If we allowed a low level of stochastic DP cell depletion to continue, the mice failed to regenerate their hair coat, the equivalent of balding. However, the pathological cause of DP loss, inducible expression of a cell autonomous toxin specifically in DP cells, was under our control in this work. This allowed us to halt the ongoing cause of hair loss to ask whether diminished follicles were irreversibly damaged. We found that some follicles remained in the quiescent phase and did not generate a new hair. However, others continued to make new hairs and actually restored themselves, increasing the number of DP cells and generating bigger hairs in ensuing cycles. The difference between these two fates was determined by the number of DP cells that remained when the toxin was switched off. A follicle with a few more cells would generate a new hair and restore itself, while a follicle with a few less DP cells no longer contributed new hairs to the pelage.

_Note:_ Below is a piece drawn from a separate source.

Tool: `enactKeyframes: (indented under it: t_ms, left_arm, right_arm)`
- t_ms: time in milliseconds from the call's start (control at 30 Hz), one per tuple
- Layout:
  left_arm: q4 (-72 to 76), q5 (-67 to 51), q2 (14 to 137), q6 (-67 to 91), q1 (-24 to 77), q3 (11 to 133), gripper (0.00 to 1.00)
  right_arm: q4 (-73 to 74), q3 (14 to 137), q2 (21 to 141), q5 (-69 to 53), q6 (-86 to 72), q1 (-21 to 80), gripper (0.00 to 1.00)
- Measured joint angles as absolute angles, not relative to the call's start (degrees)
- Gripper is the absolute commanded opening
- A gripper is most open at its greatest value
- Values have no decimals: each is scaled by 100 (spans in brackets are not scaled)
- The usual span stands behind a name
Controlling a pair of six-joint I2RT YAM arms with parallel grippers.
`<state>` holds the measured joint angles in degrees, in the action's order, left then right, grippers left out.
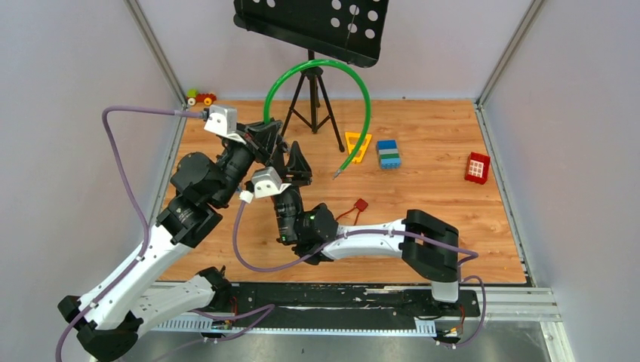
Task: Lock with the key
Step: Lock the lock.
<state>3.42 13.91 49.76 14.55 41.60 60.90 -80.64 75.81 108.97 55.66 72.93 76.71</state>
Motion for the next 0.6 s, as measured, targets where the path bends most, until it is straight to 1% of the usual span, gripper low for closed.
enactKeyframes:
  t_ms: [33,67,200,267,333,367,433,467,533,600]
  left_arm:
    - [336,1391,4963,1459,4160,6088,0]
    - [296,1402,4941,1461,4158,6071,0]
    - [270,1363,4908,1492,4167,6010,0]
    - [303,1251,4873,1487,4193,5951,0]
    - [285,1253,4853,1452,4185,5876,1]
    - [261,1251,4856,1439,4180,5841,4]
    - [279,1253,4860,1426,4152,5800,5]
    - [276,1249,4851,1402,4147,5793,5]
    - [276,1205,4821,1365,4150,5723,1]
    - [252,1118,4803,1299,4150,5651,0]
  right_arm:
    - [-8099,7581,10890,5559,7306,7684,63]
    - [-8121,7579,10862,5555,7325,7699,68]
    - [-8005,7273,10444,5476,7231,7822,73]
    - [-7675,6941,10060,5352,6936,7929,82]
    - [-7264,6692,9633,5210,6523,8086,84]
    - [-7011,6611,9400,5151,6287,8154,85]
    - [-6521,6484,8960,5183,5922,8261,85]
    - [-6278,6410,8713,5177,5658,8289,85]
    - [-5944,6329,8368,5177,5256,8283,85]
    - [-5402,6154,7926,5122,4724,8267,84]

This suggests good news for those bothered by hair loss. The threshold effect of DP cell number suggests that once the cause of DP cell loss is controlled, therapeutic approaches need only achieve modest success in restoring DP cell number to restore hair cycling. After that, the intrinsic capacity of the hair follicle to restore itself should do the rest of the job. Lest you are tempted to call, let me clearly state that we haven’t found a cure for baldness. However, this work suggests that understanding the mechanisms by which communication between the epithelial and mesenchymal compartments of the follicle regulates DP cell number may be one path to that goal.
In the broader context, this work reveals that by altering the size of the niche for an epithelial progenitor population, different gene expression and morphogenetic programs are executed by the same cell populations to dramatically alter the outcome or organogenesis. By dissecting the alterations in genetic pathways that accompany this switch, we hope to gain more general insight into the mechanisms that regulate morphogenesis.
The hair follicle bulb: The dermal papilla (green cells at the center of the hair bulb) serves as both a physical and chemical niche that regulates the activity of adjacent epithelial progenitor cells (unlabelled except for a red nuclear stain) that produce the hair shaft and its surrounding inner root sheath.